When you reach the line containing "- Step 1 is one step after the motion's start", stop after it; until then, copy each line of the listing exactly, starting with the first.

*** Data block

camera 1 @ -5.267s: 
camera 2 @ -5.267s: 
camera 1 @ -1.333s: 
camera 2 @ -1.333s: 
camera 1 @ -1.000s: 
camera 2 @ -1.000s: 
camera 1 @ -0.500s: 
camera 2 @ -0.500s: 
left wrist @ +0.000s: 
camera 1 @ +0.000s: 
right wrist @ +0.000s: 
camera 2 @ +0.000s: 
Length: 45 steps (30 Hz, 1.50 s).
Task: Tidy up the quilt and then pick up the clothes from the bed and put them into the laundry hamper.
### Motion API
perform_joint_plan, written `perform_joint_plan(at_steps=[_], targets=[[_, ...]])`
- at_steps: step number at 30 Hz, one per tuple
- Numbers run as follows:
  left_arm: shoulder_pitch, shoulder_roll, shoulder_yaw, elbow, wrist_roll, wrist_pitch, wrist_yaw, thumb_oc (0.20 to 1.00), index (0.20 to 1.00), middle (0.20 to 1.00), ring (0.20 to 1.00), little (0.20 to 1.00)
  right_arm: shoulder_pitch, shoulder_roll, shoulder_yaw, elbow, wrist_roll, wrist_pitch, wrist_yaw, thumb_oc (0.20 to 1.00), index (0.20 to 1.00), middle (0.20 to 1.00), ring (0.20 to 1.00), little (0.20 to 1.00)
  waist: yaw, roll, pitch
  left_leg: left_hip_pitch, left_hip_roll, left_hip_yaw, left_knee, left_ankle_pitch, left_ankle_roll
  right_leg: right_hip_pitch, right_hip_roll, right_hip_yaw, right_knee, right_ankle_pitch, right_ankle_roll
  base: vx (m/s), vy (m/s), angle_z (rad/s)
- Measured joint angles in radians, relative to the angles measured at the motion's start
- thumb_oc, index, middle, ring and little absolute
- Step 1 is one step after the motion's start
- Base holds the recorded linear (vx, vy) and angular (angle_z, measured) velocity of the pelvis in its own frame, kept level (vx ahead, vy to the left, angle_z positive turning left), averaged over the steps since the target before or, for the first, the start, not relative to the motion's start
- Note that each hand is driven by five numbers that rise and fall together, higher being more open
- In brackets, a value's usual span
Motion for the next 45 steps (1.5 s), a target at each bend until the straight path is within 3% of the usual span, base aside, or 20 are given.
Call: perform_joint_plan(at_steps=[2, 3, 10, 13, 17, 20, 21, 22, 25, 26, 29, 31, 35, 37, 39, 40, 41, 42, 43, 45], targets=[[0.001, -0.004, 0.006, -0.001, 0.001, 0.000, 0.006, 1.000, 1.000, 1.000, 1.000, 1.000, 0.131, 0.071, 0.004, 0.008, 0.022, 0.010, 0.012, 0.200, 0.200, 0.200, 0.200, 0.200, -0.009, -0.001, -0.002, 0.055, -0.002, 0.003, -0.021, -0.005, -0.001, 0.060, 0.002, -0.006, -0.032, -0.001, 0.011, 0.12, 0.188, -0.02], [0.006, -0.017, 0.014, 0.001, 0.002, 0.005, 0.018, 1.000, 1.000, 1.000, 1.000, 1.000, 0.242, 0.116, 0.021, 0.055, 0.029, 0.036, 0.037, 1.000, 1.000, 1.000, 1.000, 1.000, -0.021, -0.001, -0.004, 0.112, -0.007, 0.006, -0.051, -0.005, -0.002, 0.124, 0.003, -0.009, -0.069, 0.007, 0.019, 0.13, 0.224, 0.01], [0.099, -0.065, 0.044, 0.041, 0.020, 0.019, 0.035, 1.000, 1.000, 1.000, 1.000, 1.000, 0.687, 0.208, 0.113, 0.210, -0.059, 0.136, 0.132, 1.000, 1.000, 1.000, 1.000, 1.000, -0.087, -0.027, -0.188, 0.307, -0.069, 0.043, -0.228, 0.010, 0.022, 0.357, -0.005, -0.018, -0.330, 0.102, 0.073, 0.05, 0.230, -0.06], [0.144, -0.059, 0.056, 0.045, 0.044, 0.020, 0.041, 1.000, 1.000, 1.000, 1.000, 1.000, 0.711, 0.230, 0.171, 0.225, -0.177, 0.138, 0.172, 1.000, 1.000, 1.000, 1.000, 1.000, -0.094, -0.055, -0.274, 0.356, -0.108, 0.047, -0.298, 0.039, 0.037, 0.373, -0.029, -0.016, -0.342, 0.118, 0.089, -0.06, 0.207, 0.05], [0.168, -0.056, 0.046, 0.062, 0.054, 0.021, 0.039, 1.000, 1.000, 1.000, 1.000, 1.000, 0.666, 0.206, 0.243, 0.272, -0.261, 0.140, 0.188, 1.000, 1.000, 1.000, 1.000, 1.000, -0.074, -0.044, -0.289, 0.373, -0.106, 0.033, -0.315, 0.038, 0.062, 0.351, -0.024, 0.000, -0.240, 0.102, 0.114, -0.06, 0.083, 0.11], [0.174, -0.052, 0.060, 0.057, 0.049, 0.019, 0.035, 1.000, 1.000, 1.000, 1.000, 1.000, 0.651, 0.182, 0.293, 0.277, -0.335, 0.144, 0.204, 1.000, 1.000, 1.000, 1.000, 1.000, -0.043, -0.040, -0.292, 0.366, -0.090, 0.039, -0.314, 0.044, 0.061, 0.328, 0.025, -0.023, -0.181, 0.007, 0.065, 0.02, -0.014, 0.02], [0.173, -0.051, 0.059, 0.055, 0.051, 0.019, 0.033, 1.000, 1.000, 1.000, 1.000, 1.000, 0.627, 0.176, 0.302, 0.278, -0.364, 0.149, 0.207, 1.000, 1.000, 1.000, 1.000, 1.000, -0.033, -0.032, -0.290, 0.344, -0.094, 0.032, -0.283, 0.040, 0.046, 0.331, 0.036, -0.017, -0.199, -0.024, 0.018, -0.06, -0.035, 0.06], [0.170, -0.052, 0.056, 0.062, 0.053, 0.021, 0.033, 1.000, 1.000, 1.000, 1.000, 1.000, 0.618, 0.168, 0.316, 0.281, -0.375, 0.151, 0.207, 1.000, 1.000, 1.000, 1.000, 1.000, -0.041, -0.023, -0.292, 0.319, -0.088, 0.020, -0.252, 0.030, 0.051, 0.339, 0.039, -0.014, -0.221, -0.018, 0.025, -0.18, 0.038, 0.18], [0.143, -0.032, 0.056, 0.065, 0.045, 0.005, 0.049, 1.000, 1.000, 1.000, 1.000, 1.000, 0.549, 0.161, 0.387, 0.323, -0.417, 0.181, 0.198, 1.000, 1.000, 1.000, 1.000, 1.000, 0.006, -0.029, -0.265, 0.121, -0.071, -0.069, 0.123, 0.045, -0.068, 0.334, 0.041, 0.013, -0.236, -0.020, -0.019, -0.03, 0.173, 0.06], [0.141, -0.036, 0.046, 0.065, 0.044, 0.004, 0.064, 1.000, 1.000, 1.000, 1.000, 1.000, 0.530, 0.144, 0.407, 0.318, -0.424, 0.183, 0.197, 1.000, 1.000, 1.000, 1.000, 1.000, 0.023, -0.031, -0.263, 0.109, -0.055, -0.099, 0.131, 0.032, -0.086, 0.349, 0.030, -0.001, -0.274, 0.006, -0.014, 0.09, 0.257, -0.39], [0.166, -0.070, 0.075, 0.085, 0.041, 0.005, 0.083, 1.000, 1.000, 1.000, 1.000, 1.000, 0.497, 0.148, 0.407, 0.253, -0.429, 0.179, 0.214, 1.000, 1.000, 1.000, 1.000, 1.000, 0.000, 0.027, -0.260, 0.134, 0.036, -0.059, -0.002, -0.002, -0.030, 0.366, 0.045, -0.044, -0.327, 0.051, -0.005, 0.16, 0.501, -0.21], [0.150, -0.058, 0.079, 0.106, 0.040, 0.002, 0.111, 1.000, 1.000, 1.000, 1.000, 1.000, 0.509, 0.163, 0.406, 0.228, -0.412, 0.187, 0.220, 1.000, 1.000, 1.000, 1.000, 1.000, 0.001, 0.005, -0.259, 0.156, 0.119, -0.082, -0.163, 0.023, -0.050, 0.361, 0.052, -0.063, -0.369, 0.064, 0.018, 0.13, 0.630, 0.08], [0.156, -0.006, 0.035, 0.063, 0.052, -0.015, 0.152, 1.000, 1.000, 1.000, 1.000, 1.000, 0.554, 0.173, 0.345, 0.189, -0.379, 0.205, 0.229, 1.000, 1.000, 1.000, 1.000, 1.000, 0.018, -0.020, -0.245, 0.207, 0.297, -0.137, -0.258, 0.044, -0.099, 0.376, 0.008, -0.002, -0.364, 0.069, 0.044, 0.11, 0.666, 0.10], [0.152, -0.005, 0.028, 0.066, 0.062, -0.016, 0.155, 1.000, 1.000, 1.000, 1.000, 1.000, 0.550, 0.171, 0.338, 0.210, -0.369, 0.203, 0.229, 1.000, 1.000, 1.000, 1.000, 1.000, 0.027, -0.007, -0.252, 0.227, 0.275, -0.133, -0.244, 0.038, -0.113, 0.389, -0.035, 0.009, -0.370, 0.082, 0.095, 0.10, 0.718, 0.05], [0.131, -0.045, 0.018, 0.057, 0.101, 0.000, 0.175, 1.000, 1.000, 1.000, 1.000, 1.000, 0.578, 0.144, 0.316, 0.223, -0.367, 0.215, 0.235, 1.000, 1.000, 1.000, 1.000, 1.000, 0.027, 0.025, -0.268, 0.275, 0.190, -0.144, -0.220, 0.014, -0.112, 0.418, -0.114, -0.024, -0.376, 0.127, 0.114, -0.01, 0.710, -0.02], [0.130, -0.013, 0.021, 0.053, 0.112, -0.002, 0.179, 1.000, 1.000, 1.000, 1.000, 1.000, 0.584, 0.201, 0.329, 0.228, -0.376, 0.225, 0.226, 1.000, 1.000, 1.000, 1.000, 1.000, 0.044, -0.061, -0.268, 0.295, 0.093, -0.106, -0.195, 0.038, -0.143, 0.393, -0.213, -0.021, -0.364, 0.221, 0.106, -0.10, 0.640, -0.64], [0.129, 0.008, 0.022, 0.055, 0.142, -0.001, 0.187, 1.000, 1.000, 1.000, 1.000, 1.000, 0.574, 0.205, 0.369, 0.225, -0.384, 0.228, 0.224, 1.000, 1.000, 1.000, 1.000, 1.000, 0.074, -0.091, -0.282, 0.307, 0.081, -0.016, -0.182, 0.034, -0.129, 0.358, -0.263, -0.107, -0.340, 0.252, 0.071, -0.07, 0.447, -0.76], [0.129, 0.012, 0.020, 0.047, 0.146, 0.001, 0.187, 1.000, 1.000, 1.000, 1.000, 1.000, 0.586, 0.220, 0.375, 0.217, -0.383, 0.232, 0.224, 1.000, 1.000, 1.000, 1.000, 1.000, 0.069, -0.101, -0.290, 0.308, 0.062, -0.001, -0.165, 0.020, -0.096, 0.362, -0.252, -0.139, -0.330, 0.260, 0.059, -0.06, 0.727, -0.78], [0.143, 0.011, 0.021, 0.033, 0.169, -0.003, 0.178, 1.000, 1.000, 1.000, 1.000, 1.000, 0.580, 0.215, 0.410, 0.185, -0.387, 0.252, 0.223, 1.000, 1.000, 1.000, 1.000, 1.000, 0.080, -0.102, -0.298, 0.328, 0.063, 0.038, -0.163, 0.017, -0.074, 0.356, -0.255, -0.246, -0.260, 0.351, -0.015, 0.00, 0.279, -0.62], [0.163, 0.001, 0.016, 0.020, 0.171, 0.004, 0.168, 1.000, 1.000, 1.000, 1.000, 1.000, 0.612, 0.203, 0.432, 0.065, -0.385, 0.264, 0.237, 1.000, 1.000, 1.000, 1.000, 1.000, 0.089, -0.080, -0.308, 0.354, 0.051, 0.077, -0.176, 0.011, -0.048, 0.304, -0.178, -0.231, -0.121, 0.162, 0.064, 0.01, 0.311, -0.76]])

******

Solution for this exercise:
camera 1 @ -5.267s: 
camera 2 @ -5.267s: 
camera 1 @ -1.333s: 
camera 2 @ -1.333s: 
camera 1 @ -1.000s: 
camera 2 @ -1.000s: 
camera 1 @ -0.500s: 
camera 2 @ -0.500s: 
left wrist @ +0.000s: 
camera 1 @ +0.000s: 
right wrist @ +0.000s: 
camera 2 @ +0.000s: 
Length: 45 steps (30 Hz, 1.50 s).
Task: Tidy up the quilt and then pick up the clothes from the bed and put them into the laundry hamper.
### Motion API
perform_joint_plan, written `perform_joint_plan(at_steps=[_], targets=[[_, ...]])`
- at_steps: step number at 30 Hz, one per tuple
- Numbers run as follows:
  left_arm: shoulder_pitch, shoulder_roll, shoulder_yaw, elbow, wrist_roll, wrist_pitch, wrist_yaw, thumb_oc (0.20 to 1.00), index (0.20 to 1.00), middle (0.20 to 1.00), ring (0.20 to 1.00), little (0.20 to 1.00)
  right_arm: shoulder_pitch, shoulder_roll, shoulder_yaw, elbow, wrist_roll, wrist_pitch, wrist_yaw, thumb_oc (0.20 to 1.00), index (0.20 to 1.00), middle (0.20 to 1.00), ring (0.20 to 1.00), little (0.20 to 1.00)
  waist: yaw, roll, pitch
  left_leg: left_hip_pitch, left_hip_roll, left_hip_yaw, left_knee, left_ankle_pitch, left_ankle_roll
  right_leg: right_hip_pitch, right_hip_roll, right_hip_yaw, right_knee, right_ankle_pitch, right_ankle_roll
  base: vx (m/s), vy (m/s), angle_z (rad/s)
- Measured joint angles in radians, relative to the angles measured at the motion's start
- thumb_oc, index, middle, ring and little absolute
- Step 1 is one step after the motion's start

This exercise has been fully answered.